One of the largely unheralded changes at Oracle this year has been its sudden willingness to partner at a strategic level with other enterprise software companies. This departure from previous strategy has been noted here before, as has its implications for the enterprise software community. (Great if you’re an ISV looking for a strong partner with long reach and a huge sales force, bad if you’re an Oracle competitor trying to build your own partner community.)
The latest announcement from the newly partner-friendly Oracle comes in the form of a joint agreement between Oracle and E2Open, one of the poster-children of the nascent SaaS 2.0 movement. The specifics of the deal are simple – Oracle Transportation Management is now strategically connected to E2Open’s ELN supply chain hub-in-the-cloud, making it possible to use the massive connectivity and aggregation of data in ELN to power OTM.

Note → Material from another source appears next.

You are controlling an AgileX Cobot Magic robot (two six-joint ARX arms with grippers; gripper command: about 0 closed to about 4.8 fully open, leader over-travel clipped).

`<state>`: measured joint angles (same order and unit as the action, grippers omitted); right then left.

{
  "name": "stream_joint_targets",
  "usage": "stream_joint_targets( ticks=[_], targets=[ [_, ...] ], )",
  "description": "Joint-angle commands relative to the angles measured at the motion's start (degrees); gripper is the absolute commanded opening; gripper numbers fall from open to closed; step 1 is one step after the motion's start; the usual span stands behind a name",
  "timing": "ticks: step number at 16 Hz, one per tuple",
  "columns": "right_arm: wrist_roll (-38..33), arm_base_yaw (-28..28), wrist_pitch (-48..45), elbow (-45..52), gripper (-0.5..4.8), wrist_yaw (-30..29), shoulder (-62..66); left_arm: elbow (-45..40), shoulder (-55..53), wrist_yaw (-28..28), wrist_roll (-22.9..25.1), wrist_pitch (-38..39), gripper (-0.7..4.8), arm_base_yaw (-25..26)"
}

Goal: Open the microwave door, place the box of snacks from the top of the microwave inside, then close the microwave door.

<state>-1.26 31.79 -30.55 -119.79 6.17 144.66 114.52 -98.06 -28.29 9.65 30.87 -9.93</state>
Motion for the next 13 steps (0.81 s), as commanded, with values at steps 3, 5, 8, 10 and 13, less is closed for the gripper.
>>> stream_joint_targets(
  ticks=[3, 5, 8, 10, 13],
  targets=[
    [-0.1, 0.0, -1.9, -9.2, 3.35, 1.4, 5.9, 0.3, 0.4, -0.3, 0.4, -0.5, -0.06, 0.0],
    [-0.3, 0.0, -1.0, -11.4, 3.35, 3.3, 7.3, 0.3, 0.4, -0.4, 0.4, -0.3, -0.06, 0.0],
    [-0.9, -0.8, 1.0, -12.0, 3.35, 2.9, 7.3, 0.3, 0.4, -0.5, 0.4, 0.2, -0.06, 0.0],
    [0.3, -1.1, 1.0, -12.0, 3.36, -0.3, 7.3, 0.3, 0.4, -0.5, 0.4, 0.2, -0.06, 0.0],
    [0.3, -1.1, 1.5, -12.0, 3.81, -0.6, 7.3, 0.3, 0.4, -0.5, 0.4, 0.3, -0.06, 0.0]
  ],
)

Networks like ELN – really latter-day net markets – have an enormous value to tools like OTM by providing data and process connectivity to a worldwide supply chain network that grows more valuable to its stakeholders the more that stakeholders in a supply network sign on to the network. I’ve been a fan of this model of SaaS company for a while, as the self-improving, self-appreciating aspects of E2Open’s ELN provide a significant value-add that cannot be brought to bear just by flipping on-premise functionality into the cloud a la Salesforce.com
What is perhaps more significant than the new functionality unleashed by this agreement is what the agreement itself means to the industry. Oracle’s avid interest in cultivating strategic partnerships has become a virtue that gives the company some new credentials beyond its highly successful M&A chops (though, I have to question the pending Sun deal – this one may break the mold yet.) Those new partnership credentials have yet to morph into a full-blown ecosystem strategy, which may mean a reprieve for SAP, which has made its ecosystem a calling card in the enterprise software market for the last few years.
But whether there is a formal program or not, the softening up of Oracle’s former strategy – as characterized by Charles Philips’ comment three years ago that “if we like a company and they demonstrate success in our market, we’ll buy them” – is a major move in a market that needs to track and understand every move by top tier players like Oracle and SAP.

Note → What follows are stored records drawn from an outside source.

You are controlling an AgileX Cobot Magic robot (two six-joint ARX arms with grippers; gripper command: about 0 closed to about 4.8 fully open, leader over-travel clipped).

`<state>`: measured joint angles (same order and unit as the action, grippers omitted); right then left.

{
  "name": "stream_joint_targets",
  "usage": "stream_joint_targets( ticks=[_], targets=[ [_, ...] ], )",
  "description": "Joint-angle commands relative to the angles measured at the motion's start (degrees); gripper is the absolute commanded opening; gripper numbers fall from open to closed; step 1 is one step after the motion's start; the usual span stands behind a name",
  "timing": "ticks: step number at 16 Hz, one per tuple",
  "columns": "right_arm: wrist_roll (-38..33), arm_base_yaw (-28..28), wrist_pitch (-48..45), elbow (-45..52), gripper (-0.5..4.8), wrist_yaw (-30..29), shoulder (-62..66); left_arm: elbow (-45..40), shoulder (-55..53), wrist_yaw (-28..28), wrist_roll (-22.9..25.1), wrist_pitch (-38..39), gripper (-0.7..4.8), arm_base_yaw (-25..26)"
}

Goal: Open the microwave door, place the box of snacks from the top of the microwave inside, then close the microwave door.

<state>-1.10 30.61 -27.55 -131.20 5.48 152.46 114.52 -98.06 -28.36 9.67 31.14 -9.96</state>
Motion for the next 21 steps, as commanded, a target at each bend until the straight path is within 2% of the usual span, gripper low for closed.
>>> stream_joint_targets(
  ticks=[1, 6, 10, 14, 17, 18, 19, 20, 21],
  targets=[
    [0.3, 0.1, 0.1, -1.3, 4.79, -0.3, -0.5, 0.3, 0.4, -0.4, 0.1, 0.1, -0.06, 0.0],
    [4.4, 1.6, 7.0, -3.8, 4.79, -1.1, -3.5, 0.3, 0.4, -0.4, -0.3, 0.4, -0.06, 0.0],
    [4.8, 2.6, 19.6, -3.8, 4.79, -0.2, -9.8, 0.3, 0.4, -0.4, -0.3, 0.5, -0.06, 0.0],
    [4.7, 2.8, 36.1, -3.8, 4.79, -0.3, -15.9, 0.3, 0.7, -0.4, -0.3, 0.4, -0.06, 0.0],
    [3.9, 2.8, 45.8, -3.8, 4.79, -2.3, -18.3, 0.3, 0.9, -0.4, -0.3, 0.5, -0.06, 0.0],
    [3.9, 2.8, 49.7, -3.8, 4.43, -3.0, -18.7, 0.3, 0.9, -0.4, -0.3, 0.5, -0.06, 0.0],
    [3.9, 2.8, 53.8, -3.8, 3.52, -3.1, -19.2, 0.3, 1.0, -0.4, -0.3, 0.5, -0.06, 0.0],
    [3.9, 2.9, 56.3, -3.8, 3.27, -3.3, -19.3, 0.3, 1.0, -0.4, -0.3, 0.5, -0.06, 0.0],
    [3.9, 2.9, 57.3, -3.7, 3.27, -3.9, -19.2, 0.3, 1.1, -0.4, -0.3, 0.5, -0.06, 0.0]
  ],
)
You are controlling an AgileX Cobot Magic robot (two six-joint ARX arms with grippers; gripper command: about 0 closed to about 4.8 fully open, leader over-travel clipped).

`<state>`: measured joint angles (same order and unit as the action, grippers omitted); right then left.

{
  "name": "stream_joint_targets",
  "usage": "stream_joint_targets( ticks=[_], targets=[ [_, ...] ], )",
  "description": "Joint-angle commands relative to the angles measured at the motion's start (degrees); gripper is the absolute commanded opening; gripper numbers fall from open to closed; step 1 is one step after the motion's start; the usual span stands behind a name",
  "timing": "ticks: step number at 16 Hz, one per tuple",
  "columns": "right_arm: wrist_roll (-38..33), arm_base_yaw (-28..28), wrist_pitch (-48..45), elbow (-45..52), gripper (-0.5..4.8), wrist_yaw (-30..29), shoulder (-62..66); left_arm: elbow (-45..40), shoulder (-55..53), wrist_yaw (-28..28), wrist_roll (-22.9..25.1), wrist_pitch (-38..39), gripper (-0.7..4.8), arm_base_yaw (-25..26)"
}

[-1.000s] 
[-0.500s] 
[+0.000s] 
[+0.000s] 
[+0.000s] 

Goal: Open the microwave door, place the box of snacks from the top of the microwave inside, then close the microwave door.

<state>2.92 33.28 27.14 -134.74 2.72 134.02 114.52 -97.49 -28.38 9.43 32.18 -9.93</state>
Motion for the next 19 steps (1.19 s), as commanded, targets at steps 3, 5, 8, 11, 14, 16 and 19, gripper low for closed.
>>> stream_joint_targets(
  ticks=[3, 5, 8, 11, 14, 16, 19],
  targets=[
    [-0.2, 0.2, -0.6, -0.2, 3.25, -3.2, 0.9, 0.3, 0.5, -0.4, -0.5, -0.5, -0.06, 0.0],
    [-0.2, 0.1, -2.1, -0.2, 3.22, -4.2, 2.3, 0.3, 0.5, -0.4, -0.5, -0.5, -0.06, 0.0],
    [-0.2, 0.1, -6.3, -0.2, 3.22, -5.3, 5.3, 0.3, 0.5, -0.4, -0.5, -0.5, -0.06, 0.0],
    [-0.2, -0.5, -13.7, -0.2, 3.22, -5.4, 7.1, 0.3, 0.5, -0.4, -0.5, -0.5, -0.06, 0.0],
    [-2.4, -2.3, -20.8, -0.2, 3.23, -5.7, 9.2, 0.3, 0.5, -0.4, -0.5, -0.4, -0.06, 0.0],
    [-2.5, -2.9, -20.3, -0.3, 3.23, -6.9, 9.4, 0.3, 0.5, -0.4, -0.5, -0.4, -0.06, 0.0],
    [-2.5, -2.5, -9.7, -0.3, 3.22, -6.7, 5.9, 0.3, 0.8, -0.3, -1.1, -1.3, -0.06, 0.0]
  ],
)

The bottom line analysis is that this is a smart, pragmatic move on Oracle’s part that also puts the pressure on SAP to put up or shut up in the partnership/ecosystem category. The idea that an arms race might now be on in the enterprise software market for the best partner ecosystem should be somewhat heartening to the myriad companies looking for a big brother or sister to walk them into the CEO’s office. The cautionary side to this is that a stepped up partnership strategy may signal a slow-down in Oracle’s acquisition strategy, something that every privately-held ISV would hate to see happen in a market that hasn’t had a decent run of enterprise software IPOs since forever. But, a strong partner is certainly better than going it alone, and as such the new Oracle may engender the same interest in the software community as SAP did when it acquired Versa and launched its own ecosystem/IPO-alternative market.
It will be interesting to see what level of exclusivity Oracle requires of its partners in order to play in the Oracle partner sandbox. E2Open already has a number of SAP and Oracle customers, and is a “Powered by NetWeaver” SAP partner as well. That could signal a certain willingness to waive the usual exclusivity requirements, though E2Open is a relatively big and established company. Things may be tighter for the smaller ISVs that both SAP and Oracle are courting.
Whatever the details, the overall strategy is good for the industry, and good for customers looking for choice, built-in integration, and a set of vendors that come to the table already playing well together. The trick will be to keep things that way, and avoid the puppy farm partner mentality that places a greater value on quantity than quality. So far it looks like Oracle is getting it right.